Pillars of Eternity is probably best described as a spiritual sequel to Baldur’s Gate 2, but it borrows a lot from Baldur’s Gate‘s weirder cousin, Planescape: Torment. Much like Planescape, Pillars of Eternity is concerned with questions of identity and moral decision-making, about how a past you don’t remember impacts who you are now.

It feels appropriate that a game funded by Kickstarter and nostalgia would be concerned with past lives and new beginnings. Pillars of Eternity takes place in a fantasy universe where reincarnation is easily provable, and where scientists examine the physics of soul-transfer as easily as they might study astronomical phenomena or geology. You arrive in the Dyrwood to discover that children there are being born without souls, and no one knows why. Some blame those soul-studying scientists, still others blame the gods, and everyone has been affected by the tragedy, from the random townsfolks you meet to the scheming villains to the beautiful, complicated characters you recruit for your journey.
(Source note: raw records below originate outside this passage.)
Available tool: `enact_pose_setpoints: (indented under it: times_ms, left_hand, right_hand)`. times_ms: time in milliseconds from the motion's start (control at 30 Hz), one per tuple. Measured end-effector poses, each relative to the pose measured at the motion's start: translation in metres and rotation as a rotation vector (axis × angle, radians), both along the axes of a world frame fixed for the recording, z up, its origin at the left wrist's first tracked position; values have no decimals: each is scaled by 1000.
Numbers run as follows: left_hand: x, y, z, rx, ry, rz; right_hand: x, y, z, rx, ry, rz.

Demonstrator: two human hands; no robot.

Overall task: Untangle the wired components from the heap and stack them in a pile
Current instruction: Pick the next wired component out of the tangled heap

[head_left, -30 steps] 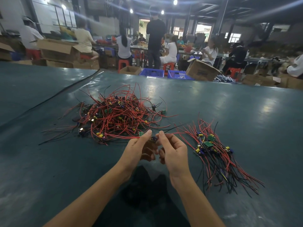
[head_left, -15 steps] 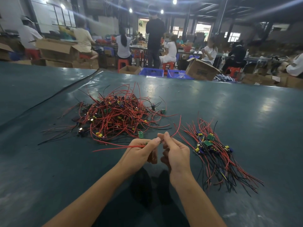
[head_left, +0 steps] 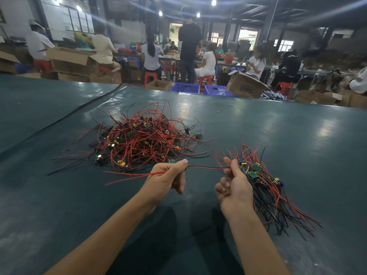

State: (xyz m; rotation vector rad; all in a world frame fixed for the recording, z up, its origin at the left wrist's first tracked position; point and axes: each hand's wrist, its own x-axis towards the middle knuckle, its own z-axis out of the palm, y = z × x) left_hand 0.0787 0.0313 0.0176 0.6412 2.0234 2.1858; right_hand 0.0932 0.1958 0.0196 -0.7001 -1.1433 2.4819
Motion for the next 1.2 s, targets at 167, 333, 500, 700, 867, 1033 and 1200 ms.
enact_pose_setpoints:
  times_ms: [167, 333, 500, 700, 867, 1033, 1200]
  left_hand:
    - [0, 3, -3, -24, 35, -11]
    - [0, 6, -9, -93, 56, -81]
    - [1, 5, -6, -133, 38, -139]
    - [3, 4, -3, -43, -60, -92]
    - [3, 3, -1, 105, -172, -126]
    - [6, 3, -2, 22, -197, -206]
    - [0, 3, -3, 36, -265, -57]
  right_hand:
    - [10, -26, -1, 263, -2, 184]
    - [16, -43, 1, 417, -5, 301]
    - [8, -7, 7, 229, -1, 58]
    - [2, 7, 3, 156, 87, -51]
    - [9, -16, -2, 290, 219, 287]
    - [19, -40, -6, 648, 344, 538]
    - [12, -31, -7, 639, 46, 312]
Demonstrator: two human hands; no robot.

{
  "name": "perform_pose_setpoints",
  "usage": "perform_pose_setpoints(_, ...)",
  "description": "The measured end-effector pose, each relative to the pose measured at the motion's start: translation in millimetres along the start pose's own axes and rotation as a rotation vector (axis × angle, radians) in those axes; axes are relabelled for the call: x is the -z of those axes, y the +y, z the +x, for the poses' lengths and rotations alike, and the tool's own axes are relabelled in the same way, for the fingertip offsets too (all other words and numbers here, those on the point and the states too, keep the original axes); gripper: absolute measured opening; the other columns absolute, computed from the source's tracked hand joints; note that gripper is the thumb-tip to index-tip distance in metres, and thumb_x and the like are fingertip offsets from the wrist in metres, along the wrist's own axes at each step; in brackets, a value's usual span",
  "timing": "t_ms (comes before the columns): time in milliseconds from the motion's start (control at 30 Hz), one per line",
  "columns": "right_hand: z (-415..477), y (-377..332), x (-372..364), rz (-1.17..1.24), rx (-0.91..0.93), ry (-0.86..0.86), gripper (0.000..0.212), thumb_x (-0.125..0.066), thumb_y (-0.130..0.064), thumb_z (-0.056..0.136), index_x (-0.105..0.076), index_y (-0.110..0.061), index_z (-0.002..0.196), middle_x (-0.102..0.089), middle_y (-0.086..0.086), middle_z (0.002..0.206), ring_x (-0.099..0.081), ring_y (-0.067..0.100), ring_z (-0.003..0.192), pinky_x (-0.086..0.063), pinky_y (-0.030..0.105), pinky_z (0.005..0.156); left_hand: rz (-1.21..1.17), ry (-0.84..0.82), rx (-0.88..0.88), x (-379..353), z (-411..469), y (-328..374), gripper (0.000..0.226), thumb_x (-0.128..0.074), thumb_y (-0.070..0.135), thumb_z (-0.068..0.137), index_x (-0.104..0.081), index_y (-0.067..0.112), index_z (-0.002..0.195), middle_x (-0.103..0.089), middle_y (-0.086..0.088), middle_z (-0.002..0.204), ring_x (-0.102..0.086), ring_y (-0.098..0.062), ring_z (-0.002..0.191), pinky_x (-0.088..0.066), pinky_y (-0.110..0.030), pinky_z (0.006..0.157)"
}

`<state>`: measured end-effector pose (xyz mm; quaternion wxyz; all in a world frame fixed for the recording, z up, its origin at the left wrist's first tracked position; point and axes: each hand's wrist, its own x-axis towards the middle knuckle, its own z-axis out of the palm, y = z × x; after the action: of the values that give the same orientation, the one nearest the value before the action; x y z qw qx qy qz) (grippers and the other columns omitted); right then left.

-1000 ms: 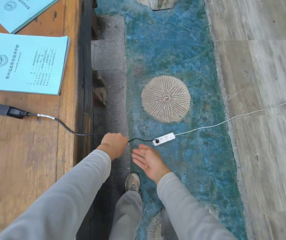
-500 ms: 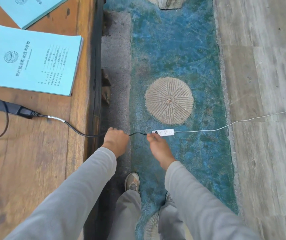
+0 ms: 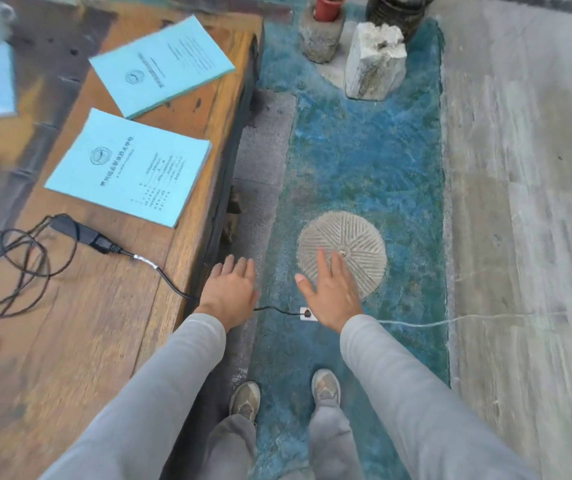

Pillars of Eternity has questions to ask in a way most big RPGs don’t. It’s not just a hack-and-slash dungeon crawl made to sate the nostalgia of Baldur’s Gate fans. It takes that formula and runs with it, and I’m immensely grateful for it. I don’t know if it will ever be treated as an end-in-itself, given that it’s a nostalgic re-imagining of what is now a niche genre, but I do know that it will be a tremendous shame if it continues to be mostly ignored by the games-writing world. Pillars of Eternity is one of the best RPGs ever made, and I want to read what smart people have to say about it.


Bill Coberly is a law student and occasional writer-of-things based in Minneapolis, MN, where he lives with his wife and two small and snuggly terriers, Azathoth and Nyarlathotep. He founded The Ontological Geek, a website dedicated to games-criticism and cultural commentary, and you can follow him on Twitter if you are so inclined.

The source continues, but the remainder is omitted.